И дамам нужно всё без лишних слов!
И вот ответь: ну где она «святая»,
«Большая и красивая любовь?!!»
Вот встреться ты, чтоб идеалам следовать,
Хоть с молодою, хоть не с молодой,
Но каждая начнет тотчас выведывать:
Что у тебя, голубчик, за душой?
Прости меня, быть может, за банальность,
Но в этой самой жизненной борьбе
Им главное – твоя материальность,
А душу можешь оставлять себе!
И при любом житейском повороте
У женщины – один любимый свет:
Любовь – лишь позолота на расчете,
А деньги – цель, и в этом весь секрет!»
Приятель мой сурово рассмеялся
И вновь налил игристого бокал.
А я всё думал, думал и молчал,
Но как-то всей душой сопротивлялся...
Не спорю: так действительно бывает,
И все-таки: ну как же, как же так?!
Неужто всюду чувства примеряют,
Как в магазине кофту иль пиджак?!
И вспомнились военные года:
Вот я лежу на койке госпитальной...
Чем обладал я, господи, тогда?
Бинты, да раны, да удел печальный...
Что впереди? Да в общем ничего...
Мне – двадцать... Ни профессии, ни денег...

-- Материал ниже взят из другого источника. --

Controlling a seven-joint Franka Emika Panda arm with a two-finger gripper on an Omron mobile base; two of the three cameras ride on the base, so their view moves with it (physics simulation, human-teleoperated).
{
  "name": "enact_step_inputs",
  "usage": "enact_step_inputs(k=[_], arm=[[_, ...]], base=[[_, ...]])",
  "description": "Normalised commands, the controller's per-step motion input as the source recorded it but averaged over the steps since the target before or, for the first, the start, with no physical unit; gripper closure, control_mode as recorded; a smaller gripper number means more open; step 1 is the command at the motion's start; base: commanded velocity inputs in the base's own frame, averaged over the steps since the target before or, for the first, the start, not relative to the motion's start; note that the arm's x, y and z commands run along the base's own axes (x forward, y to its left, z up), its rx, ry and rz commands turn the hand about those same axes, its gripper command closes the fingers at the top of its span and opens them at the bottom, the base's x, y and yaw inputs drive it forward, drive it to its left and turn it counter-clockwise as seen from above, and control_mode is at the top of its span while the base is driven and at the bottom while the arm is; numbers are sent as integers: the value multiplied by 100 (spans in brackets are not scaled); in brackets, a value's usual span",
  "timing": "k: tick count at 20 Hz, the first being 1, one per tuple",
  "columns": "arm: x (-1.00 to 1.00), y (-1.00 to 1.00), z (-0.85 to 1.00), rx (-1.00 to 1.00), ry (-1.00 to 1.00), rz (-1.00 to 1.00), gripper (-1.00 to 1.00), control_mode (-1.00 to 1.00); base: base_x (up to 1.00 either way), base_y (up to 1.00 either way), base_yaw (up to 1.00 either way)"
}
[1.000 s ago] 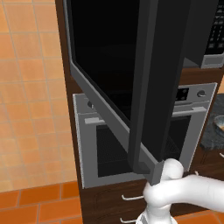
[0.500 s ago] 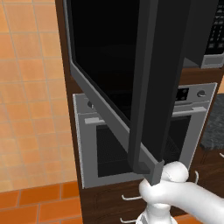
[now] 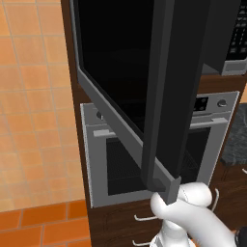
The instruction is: Open the microwave, place the bowl with waffle inside the microwave, then close the microwave door and turn it on.
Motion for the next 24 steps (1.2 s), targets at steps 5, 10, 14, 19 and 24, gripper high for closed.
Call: enact_step_inputs(k=[5,10,14,19,24], arm=[[0,100,93,-14,-25,49,100,-100],[-7,100,97,-23,-28,46,100,-100],[-4,100,83,-30,-27,28,100,-100],[26,100,72,-31,-19,0,100,-100],[78,100,51,-38,5,-24,100,-100]], base=[[0,0,0],[0,0,0],[0,0,0],[0,0,0],[0,0,0]])
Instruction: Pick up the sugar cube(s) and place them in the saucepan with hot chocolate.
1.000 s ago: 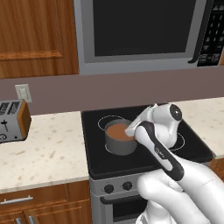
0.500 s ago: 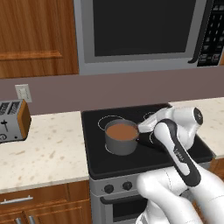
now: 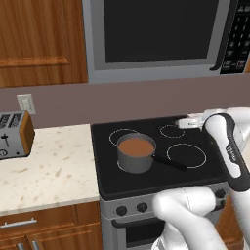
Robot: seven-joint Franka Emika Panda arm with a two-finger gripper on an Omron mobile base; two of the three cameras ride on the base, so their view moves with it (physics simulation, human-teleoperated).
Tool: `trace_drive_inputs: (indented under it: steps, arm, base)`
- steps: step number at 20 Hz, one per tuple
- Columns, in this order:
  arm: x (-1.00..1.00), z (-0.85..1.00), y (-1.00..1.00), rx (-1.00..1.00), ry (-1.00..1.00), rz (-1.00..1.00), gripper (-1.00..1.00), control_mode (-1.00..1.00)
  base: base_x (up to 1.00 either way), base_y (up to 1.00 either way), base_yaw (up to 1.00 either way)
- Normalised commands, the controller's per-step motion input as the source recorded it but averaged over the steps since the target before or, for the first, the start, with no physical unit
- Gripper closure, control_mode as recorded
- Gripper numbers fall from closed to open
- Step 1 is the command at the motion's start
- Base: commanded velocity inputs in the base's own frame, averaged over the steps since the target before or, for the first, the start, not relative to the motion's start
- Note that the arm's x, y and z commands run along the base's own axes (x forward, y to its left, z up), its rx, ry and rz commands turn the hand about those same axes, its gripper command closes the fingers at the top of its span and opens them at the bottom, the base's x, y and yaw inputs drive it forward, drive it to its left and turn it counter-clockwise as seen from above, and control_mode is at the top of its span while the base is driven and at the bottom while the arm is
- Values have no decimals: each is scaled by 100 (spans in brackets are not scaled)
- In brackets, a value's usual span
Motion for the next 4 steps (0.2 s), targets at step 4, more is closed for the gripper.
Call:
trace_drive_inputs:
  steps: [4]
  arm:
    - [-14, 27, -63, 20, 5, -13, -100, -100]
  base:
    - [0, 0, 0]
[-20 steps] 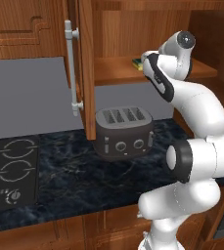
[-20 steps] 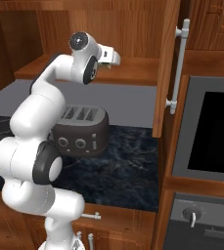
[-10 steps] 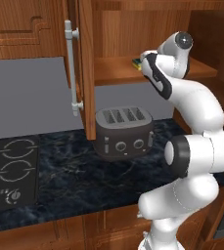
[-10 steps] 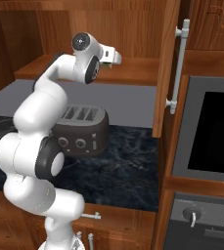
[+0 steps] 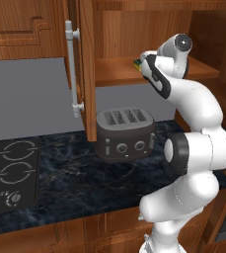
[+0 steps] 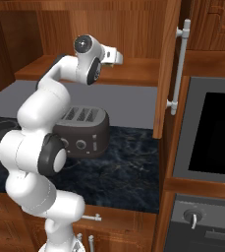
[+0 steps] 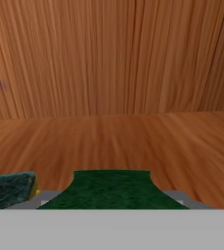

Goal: Pick up the sponge and sponge from the sink, and place them back in the cabinet, and close the cabinet doors.

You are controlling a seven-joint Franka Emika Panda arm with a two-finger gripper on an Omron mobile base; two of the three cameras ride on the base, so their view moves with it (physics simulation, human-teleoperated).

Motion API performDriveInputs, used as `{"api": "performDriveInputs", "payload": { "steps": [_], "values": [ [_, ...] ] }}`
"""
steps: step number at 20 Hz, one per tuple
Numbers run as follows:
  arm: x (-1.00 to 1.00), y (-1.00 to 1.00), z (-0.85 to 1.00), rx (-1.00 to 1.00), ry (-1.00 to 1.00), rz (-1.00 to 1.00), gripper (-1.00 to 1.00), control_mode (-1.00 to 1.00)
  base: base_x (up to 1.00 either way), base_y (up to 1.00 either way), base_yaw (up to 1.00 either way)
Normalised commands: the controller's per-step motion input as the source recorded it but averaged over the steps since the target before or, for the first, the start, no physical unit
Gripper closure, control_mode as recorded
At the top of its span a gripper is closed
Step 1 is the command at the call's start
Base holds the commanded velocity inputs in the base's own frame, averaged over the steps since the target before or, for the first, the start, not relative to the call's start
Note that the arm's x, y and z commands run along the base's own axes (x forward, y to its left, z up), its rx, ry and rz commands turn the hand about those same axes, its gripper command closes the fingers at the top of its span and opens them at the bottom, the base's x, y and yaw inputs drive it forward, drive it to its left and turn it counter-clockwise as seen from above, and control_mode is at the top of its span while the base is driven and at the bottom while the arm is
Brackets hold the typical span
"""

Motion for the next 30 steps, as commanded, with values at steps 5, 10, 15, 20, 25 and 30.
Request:
{"api": "performDriveInputs", "payload": {
  "steps": [5, 10, 15, 20, 25, 30],
  "values": [
    [0.15, 0.0, 0.0, 0.0, 0.0, 0.0, 1.0, -1.0, 0.0, 0.0, 0.0],
    [0.02, 0.0, 0.0, 0.0, 0.0, 0.0, 1.0, -1.0, 0.0, 0.0, 0.0],
    [0.0, 0.0, 0.0, 0.0, 0.0, 0.0, -1.0, -1.0, 0.0, 0.0, 0.0],
    [0.0, 0.0, 0.0, 0.0, 0.0, 0.0, -1.0, -1.0, 0.0, 0.0, 0.0],
    [0.0, 0.0, 0.0, 0.0, 0.0, 0.0, -1.0, -1.0, 0.0, 0.0, 0.0],
    [0.0, 0.0, 0.0, 0.0, 0.0, 0.0, -1.0, -1.0, 0.0, 0.0, 0.0]
  ]
}}
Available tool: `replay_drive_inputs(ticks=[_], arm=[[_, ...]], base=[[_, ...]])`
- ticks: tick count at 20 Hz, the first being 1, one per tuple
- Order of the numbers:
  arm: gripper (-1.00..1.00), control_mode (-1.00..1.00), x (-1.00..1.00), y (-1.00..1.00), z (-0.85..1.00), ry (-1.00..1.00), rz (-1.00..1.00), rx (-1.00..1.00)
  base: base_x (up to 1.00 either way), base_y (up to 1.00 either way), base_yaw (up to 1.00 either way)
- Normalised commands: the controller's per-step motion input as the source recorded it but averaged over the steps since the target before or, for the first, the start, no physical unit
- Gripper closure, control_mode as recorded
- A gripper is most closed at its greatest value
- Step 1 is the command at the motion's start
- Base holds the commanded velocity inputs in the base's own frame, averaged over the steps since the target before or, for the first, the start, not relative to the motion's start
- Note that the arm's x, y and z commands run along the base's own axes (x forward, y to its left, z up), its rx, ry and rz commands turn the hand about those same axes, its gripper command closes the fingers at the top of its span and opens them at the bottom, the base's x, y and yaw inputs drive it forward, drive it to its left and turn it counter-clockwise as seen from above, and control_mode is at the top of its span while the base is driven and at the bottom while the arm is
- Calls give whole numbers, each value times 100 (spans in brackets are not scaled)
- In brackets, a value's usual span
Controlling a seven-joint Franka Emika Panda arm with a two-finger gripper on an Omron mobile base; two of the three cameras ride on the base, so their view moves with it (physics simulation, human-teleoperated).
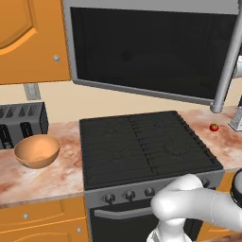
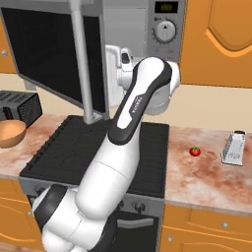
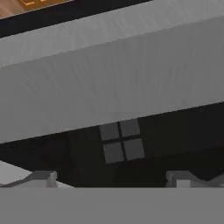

Всё – дымный мрак... Жизнь —
как железный веник
Всё вымела из завтра моего...
И вот, как будто в радужном огне,
Сквозь дым тревог, тампонов и уколов
Являться стали в госпиталь ко мне
Шесть девушек и строгих, и веселых...
И вот в теченьи года день за днем,
Успев ко мне, как видно, приглядеться,
Все шесть, сияя искренним огнем,
Мне предложили и себя, и сердце!..
А у меня, я повторяю вновь,
Ни денег, ни квартиры, ни работы...
А впереди – суровые заботы
И все богатства – мысли да любовь!
Да, каждая без колебаний шла
На все невзгоды, беды и лишенья
И, принимая твердое решенье,
Ни дач, ни денег вовсе не ждала!
Приятель мой задумчиво вздохнул:
«Допустим... Что ж... бывают исключенья.
К тому ж там – лет военных озаренье.
Нет, ты б в другие годы заглянул!»
«Да что мне годы! Разные, любые!
Неужто жил я где-то на Луне?!
Ведь сколько и потом встречались мне
Сердца почти такие ж золотые!
Вот именно: и души, и глаза
Чистейшие! Ни больше и ни меньше!
Скажи-ка им про деньги или вещи —
Ого, какая б грянула гроза!!!
Не спорь: я превосходно понимаю,
Что все хотят жить лучше и светлей.
Но жить во имя денег и вещей —
Такую жизнь с презреньем отрицаю!
Конечно, есть корыстные сердца,
Которых в мире, может быть, немало,
Но как-то жизнь меня оберегала
От хищниц и с венцом, и без венца!
И все же, должен вымолвить заране,
Что исключенье было, что скрывать!
Однако же о той фальшивой дряни
Я не хотел бы даже вспоминать!
Вот ты сказал, что женщины корыстны.
Не все, не все, сто тысяч раз не все!
А только те, ты понимаешь, те,
Чьи мысли – словно кактусы, безлистны.
Есть правило, идущее от века,
И ты запомни, право же, его:
Чем ниже интеллект у человека,
И, чем бедней культура человека,
Тем меркантильней помыслы его!»
Приятель грустно молвил: «Как назло
Пойди пойми: где хорошо, где скверно?
Быть может, нам по-разному везло,
Но каждый прав по-своему, наверно!»
Он вновь налил фужеры на двоих.
«Давай – за женщин! Как, не возражаешь?!»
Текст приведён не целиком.